The data must be returned in full, with no character altered.

- - -

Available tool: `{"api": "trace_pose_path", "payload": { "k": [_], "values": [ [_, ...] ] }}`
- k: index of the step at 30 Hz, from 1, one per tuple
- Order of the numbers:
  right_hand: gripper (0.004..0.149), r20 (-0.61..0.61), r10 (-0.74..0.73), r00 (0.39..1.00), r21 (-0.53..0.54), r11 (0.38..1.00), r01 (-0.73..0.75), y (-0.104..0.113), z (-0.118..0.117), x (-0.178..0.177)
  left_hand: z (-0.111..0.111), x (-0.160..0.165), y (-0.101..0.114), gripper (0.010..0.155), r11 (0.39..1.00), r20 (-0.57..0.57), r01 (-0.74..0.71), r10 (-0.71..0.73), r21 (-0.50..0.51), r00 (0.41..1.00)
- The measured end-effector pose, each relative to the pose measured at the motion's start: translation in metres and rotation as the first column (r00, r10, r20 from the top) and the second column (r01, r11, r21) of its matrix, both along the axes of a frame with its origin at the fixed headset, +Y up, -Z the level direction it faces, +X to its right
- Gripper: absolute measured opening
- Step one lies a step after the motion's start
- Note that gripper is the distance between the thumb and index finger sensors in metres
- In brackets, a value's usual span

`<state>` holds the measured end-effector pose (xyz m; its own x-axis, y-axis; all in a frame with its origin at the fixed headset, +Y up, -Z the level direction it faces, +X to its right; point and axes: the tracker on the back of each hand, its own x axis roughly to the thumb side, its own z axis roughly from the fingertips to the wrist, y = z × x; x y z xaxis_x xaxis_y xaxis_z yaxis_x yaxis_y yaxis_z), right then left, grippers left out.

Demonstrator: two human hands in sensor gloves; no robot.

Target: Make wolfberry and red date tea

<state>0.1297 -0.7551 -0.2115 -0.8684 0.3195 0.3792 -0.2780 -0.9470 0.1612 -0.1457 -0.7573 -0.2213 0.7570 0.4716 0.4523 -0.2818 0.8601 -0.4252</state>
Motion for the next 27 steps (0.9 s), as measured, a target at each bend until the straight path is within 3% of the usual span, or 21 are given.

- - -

Written response
Available tool: `{"api": "trace_pose_path", "payload": { "k": [_], "values": [ [_, ...] ] }}`
- k: index of the step at 30 Hz, from 1, one per tuple
- Order of the numbers:
  right_hand: gripper (0.004..0.149), r20 (-0.61..0.61), r10 (-0.74..0.73), r00 (0.39..1.00), r21 (-0.53..0.54), r11 (0.38..1.00), r01 (-0.73..0.75), y (-0.104..0.113), z (-0.118..0.117), x (-0.178..0.177)
  left_hand: z (-0.111..0.111), x (-0.160..0.165), y (-0.101..0.114), gripper (0.010..0.155), r11 (0.39..1.00), r20 (-0.57..0.57), r01 (-0.74..0.71), r10 (-0.71..0.73), r21 (-0.50..0.51), r00 (0.41..1.00)
- The measured end-effector pose, each relative to the pose measured at the motion's start: translation in metres and rotation as the first column (r00, r10, r20 from the top) and the second column (r01, r11, r21) of its matrix, both along the axes of a frame with its origin at the fixed headset, +Y up, -Z the level direction it faces, +X to its right
- Gripper: absolute measured opening
- Step one lies a step after the motion's start
- Note that gripper is the distance between the thumb and index finger sensors in metres
- In brackets, a value's usual span

`<state>` holds the measured end-effector pose (xyz m; its own x-axis, y-axis; all in a frame with its origin at the fixed headset, +Y up, -Z the level direction it faces, +X to its right; point and axes: the tracker on the back of each hand, its own x axis roughly to the thumb side, its own z axis roughly from the fingertips to the wrist, y = z × x; x y z xaxis_x xaxis_y xaxis_z yaxis_x yaxis_y yaxis_z), right then left, grippers left out.

Demonstrator: two human hands in sensor gloves; no robot.

Target: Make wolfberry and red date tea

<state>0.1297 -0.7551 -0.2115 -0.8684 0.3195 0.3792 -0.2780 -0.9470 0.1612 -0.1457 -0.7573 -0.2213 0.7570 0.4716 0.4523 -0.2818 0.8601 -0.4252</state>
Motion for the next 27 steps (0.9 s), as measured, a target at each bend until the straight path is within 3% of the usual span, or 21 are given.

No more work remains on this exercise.